Elation vs Oyster Bay
Both from Sherwin-Williams's palette. Elation reads as blue-grey, while Oyster Bay reads as green-grey — two distinct hue families, not close cousins. Elation (LRV 72) reflects noticeably more light than Oyster Bay (LRV 44), a difference of 28 points that becomes especially apparent in rooms with limited natural light. Elation runs cool while Oyster Bay is decidedly neutral, which means they'll respond very differently to warm vs cool light sources. With a ΔE of 19.1, the contrast is hard to miss. These aren't variations on a theme — they're two different answers to the same question. Below you'll find 1 real-room photo comparison where both colors appear side by side, plus 5 simulated room previews.
Elation vs Oyster Bay in Real Spaces
1 real room side by side. Seeing Elation and Oyster Bay in actual rooms makes the difference concrete; browse the spaces below to get a feel for how each color lives on a wall.
Living Room
In a living room, color works across both daylight and evening light — the same wall can read very differently at noon and at 8pm. The LRV gap is large enough that Elation will make the room feel meaningfully brighter than Oyster Bay would.
Color Details
Elation vs Oyster Bay Simulated Comparison
5 simulated room previews — drag the slider on each to see Elation on one side and Oyster Bay on the other.

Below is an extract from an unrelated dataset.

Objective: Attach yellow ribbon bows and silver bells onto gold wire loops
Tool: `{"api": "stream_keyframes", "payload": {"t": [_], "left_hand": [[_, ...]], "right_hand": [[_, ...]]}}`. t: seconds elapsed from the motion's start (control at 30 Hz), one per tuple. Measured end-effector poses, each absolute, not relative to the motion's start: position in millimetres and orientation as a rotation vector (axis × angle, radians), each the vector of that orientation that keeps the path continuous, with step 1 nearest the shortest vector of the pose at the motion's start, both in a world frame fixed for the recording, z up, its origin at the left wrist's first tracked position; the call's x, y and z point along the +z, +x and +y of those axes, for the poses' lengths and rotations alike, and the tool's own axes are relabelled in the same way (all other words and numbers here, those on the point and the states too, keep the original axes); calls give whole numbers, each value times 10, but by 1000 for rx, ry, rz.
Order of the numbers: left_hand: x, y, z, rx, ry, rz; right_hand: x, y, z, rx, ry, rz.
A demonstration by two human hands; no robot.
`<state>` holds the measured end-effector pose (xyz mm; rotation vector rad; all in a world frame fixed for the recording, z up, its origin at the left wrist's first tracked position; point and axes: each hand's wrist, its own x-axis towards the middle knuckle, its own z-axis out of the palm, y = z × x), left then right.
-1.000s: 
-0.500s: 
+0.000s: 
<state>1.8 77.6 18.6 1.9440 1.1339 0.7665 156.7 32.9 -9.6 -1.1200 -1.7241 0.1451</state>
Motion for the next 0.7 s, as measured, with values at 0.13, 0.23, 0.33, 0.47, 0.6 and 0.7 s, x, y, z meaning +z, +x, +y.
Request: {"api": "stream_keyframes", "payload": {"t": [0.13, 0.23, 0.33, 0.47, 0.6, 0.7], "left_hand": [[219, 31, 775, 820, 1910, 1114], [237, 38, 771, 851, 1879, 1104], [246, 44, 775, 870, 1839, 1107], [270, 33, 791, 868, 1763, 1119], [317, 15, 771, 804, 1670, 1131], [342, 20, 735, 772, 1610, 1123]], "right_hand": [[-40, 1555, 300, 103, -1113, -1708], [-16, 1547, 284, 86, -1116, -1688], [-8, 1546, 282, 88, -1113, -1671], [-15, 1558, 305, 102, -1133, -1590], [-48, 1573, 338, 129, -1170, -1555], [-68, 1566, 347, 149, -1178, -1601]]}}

Digital color is approximate. These simulations are generated from the manufacturer's hex values and overlaid on grayscale room photos — your screen's calibration, brightness, and viewing angle all affect how they render. Before committing to either color, test physical samples in your own space under the light you actually live with.
More Elation comparisons
See how Elation stacks up against other well-photographed colors across different brands and tones.